How our brain architecture enables infidelity
Perhaps thanks to these evolutionary payoffs, the brain evolved to make infidelity biologically possible. Fisher, working with a team of scientists to perform an MRI scan on the brains of people in love, has been able to prove that we've developed three distinctly different brain systems for mating and reproduction: lust, which drives us to have sex with a variety of people; romantic love, which motivates us to focus our energy on a single person to conserve time and energy; and feelings of deep attachment, which compel us to stay with a person to raise a single child through infancy.
"These three brain systems often work together, but not always," Fisher said. "You can have sex with somebody you're not in love with. You can be madly in love with somebody you've never had sex with. You can lie in bed at night and feel deep attachment to one person while the brain swings to feelings of romantic love for somebody else. You can have the feelings of the sex drive for someone you hardly know."
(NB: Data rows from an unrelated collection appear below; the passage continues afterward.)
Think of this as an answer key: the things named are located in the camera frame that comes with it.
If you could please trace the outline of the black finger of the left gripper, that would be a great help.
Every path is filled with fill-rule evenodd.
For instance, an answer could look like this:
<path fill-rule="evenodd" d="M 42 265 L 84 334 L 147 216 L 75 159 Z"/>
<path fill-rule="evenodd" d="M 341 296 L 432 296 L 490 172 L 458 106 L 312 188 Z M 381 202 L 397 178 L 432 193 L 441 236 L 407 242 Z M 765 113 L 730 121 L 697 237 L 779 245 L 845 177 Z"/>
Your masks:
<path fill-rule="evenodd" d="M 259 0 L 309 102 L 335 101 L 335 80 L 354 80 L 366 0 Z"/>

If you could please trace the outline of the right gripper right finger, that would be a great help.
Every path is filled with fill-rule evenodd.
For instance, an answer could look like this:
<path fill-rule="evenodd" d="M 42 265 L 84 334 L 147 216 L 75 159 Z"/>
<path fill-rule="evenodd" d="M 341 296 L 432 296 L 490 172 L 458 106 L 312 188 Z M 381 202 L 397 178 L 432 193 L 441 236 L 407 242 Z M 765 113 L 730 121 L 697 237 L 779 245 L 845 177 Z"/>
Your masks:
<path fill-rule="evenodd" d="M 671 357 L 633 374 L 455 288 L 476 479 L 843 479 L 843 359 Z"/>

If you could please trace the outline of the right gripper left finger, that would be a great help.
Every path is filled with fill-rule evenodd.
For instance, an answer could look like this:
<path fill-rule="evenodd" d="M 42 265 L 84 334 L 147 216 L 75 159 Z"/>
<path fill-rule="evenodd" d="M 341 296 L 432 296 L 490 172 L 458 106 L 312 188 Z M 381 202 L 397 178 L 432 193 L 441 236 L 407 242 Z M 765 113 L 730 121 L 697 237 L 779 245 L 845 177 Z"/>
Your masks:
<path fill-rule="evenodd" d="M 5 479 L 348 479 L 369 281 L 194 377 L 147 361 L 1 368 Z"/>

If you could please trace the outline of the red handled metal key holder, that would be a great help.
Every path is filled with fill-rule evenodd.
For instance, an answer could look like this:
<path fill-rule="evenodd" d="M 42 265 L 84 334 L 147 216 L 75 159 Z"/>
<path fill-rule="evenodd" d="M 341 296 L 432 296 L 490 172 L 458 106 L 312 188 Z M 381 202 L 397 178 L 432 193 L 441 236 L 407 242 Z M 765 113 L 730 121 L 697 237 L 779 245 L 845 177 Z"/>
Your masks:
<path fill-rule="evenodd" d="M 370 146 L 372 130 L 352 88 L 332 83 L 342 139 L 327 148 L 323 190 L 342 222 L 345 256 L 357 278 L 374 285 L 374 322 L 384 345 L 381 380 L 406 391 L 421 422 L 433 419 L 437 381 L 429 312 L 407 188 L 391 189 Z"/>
The flexible, combinatorial system makes it possible to be in a happy, loving relationship while, at the same time, feeling sexually attracted or even in love with someone else.
Adulterous genes
Genetics, too, play a role in influencing whether someone is likely to stray, according to Fisher. She pointed to a 2008 study of 552 married or cohabiting couples where researchers found men who had one or two copies of a certain gene in the vasopressin system—allele 334—had less stable partnerships. They were more likely to have had a marital crisis in the past year and their female partners reported less marital satisfaction, Fisher said, noting, "it was dose-dependent: the more you had of this gene, the less stable your partnership."
Another group of genes that comes into play is the major histocompatibility complex (MHC), which is part of the immune system and has been shown to play a role in sexual attraction. A 2006 study of 48 heterosexual, monogamous couples found couples who had the greatest differences in MHC were the most sexually compatible. On the other hand, in couples who shared more MHC genetic similarities, women were less sexually responsive to their partners, more attracted to other males and more likely to cheat, especially during ovulation when she's most likely to get pregnant, Fisher said.
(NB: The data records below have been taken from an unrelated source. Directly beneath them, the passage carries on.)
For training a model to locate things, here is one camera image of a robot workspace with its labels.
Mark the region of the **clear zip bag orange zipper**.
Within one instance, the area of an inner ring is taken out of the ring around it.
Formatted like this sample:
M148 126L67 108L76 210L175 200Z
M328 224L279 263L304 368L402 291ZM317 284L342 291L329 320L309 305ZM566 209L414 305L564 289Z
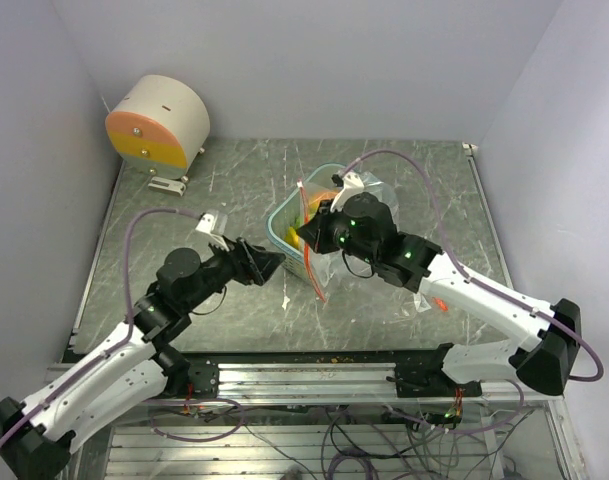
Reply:
M334 277L372 277L372 262L385 242L397 234L398 202L392 188L369 172L359 175L364 191L349 198L341 209L349 221L347 247L334 253L315 253L306 244L303 248L310 284L323 301L327 299L326 289ZM298 183L298 188L304 210L303 225L315 215L308 212L303 181Z

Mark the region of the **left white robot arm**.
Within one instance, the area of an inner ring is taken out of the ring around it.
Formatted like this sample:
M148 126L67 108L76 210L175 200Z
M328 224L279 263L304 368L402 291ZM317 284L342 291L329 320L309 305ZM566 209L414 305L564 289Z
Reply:
M0 401L0 457L19 479L53 479L99 429L135 405L176 397L194 381L172 341L191 313L229 282L265 284L284 262L239 238L201 260L190 248L169 253L133 308L96 347L48 386L22 401Z

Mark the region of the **yellow toy banana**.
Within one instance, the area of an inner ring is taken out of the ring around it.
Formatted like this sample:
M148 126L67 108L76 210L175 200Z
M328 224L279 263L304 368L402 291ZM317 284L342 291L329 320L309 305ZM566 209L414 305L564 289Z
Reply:
M304 248L304 241L297 234L296 229L293 226L289 226L284 236L284 241L292 248L302 250Z

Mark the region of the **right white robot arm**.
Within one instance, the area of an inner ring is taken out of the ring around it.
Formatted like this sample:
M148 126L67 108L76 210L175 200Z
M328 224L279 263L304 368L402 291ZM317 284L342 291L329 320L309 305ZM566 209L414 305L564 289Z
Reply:
M579 352L576 303L563 298L550 304L456 268L439 245L399 230L389 207L370 193L349 198L339 210L322 201L297 234L317 254L355 257L387 284L439 298L505 335L499 342L449 347L424 373L432 393L443 396L459 384L508 379L540 394L564 392Z
"What's interesting about this is apparently when men and women marry who have very similar genes in this part of the immune system, it's harder to get pregnant and remain fertile," Fisher said.
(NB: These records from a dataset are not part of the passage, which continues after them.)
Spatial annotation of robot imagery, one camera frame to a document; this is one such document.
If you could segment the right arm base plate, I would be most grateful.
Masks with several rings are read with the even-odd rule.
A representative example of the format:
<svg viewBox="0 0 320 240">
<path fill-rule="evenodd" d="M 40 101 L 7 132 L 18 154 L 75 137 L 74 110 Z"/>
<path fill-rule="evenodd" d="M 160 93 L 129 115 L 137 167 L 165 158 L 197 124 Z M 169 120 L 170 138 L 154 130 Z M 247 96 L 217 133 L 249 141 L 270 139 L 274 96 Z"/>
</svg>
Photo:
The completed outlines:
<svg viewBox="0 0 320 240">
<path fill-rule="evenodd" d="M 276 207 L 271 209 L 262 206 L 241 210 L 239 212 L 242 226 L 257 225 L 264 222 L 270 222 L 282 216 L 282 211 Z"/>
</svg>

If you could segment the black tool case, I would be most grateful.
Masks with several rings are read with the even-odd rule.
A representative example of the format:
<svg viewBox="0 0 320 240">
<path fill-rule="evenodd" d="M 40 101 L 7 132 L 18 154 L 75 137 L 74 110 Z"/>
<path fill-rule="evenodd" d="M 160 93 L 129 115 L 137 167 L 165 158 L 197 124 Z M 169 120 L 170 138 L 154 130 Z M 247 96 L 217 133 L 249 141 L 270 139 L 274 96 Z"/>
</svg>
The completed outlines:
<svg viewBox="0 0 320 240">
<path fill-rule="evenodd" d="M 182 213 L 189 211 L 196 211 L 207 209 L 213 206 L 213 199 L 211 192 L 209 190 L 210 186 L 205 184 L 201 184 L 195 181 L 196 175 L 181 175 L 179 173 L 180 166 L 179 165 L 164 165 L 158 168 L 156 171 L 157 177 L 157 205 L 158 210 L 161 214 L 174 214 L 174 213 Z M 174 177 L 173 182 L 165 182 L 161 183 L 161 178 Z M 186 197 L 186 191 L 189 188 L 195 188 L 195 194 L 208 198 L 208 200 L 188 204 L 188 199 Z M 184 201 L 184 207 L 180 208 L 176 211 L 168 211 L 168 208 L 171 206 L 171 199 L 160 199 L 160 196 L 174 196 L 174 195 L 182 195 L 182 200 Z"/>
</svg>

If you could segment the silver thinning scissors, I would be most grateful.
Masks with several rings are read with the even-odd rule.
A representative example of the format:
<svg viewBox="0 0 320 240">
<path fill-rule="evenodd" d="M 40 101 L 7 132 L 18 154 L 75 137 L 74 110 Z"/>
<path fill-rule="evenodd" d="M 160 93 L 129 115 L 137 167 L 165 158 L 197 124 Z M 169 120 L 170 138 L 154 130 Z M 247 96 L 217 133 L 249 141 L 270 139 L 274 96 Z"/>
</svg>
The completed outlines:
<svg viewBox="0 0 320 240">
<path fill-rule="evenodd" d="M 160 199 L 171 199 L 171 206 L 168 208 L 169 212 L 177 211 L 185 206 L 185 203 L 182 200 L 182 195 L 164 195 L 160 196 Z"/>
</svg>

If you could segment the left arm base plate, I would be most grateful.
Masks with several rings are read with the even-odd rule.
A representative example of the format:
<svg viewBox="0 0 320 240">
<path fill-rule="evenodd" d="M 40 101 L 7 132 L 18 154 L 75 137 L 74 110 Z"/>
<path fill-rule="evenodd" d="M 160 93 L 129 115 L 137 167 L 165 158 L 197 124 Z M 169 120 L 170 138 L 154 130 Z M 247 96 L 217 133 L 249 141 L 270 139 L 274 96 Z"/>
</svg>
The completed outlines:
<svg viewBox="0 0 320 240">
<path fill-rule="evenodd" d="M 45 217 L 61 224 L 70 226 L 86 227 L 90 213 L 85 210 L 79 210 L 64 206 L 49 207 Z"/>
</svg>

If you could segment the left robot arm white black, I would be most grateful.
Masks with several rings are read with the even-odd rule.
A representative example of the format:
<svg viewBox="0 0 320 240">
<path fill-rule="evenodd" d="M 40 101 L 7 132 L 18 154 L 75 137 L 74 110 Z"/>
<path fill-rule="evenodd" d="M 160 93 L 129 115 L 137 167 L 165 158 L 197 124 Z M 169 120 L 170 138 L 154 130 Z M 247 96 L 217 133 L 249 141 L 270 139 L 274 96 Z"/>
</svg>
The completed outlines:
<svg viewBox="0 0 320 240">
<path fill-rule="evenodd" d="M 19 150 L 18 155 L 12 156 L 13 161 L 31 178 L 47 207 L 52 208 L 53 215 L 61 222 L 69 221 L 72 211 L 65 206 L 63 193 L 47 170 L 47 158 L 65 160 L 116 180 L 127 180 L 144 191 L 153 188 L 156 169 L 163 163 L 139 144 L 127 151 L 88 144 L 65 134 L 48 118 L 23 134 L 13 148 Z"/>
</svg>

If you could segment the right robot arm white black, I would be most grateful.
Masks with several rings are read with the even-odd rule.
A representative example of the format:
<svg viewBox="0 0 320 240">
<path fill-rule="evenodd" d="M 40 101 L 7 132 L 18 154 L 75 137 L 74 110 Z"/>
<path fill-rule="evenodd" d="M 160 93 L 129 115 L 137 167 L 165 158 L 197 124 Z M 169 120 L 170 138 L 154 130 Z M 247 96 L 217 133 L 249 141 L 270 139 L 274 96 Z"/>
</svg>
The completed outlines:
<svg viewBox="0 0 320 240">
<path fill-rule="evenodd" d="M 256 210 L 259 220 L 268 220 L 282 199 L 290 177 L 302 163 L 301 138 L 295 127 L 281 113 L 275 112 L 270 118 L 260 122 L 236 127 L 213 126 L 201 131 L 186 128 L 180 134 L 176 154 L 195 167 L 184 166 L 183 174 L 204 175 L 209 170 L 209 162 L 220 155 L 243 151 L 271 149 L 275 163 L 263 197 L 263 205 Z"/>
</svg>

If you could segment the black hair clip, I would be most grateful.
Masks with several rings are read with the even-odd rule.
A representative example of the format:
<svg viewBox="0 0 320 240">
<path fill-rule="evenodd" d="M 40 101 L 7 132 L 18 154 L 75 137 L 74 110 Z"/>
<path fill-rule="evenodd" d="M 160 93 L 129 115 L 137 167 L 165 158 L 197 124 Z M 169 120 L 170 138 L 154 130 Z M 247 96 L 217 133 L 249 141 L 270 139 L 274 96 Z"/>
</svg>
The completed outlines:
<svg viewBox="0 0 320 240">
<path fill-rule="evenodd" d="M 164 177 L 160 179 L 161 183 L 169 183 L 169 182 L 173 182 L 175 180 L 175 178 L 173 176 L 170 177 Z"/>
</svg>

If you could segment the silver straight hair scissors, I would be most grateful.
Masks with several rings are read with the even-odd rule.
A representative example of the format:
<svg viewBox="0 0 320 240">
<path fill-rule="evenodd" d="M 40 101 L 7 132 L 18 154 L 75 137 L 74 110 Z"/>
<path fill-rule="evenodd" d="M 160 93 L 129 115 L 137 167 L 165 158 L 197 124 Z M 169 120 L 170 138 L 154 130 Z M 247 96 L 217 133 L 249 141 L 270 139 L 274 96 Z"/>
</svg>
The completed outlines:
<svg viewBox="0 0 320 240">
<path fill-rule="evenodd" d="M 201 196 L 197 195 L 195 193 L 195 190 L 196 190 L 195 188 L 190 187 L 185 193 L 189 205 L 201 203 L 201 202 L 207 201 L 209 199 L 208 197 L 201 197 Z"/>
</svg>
However, Fisher emphasized that while certain aspects of our evolution, brain architecture and genetic makeup may predispose us to adultery, by no means are we all fated to be adulterous.
"It's a little like alcoholism," she said. "You can be predisposed to drink too much, but people choose not to, even if they're an alcoholic.
"We've got a big cerebral cortex," Fisher added. "We make decisions with our lives. We can find other people sexy, and think, 'No, I like my husband or I like my wife and I have two happy children and I'm not going to do that,'" she said.
Campbell said communication between couples can be a powerful tool for thwarting any adulterous predispositions. He advised partners to make a regular effort to communicate about the state of their relationship and ask questions, such as "How are we doing as a couple?" "Do you still feel connected to me?" or "Are we making time for physical and sexual intimacy?"
While acknowledging there's no surefire way to "infidelity-proof" a relationship, Campbell said, "Couples who reserve time for [these conversations] in their relationship tend to have the highest likelihood of success and satisfaction."